[Data block]
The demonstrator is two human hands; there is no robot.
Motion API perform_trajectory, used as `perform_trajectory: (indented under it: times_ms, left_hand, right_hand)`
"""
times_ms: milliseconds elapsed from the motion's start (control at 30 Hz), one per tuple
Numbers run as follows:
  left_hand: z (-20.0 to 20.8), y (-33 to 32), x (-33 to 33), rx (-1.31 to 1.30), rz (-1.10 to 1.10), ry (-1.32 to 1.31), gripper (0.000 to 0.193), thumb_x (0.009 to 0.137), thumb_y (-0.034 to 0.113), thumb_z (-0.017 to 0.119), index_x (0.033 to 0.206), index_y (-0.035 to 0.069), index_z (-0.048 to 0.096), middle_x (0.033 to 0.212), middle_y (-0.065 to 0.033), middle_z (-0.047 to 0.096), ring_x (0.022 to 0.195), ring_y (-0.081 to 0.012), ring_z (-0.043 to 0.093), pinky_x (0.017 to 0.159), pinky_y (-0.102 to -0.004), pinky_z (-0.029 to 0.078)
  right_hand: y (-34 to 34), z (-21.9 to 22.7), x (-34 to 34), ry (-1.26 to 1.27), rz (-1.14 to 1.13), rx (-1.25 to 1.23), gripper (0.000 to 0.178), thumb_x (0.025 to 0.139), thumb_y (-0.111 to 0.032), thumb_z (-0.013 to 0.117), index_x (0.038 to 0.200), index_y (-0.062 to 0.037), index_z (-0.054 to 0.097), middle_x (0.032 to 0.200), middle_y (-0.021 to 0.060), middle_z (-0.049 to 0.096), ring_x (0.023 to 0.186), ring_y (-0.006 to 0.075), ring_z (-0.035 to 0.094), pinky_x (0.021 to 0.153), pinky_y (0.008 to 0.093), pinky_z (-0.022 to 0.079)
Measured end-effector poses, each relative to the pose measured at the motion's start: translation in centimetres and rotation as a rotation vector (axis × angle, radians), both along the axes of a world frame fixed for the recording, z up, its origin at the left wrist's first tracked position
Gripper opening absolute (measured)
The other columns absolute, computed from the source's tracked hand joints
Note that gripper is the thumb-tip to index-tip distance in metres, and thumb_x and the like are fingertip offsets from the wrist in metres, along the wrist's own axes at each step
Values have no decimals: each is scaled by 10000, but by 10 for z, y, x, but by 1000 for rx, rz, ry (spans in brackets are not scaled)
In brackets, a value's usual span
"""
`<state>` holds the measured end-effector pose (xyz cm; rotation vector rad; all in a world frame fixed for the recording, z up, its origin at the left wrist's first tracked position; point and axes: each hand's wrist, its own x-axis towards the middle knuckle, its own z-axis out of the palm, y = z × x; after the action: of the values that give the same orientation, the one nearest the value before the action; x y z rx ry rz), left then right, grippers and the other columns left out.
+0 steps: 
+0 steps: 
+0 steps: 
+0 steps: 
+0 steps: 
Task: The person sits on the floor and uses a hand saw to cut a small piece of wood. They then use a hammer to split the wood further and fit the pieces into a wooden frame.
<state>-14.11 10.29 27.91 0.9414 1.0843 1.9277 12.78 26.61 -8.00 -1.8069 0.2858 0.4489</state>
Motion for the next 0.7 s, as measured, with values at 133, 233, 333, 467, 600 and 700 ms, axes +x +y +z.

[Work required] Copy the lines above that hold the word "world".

[Result for this exercise]
Measured end-effector poses, each relative to the pose measured at the motion's start: translation in centimetres and rotation as a rotation vector (axis × angle, radians), both along the axes of a world frame fixed for the recording, z up, its origin at the left wrist's first tracked position
`<state>` holds the measured end-effector pose (xyz cm; rotation vector rad; all in a world frame fixed for the recording, z up, its origin at the left wrist's first tracked position; point and axes: each hand's wrist, its own x-axis towards the middle knuckle, its own z-axis out of the palm, y = z × x; after the action: of the values that give the same orientation, the one nearest the value before the action; x y z rx ry rz), left then right, grippers and the other columns left out.

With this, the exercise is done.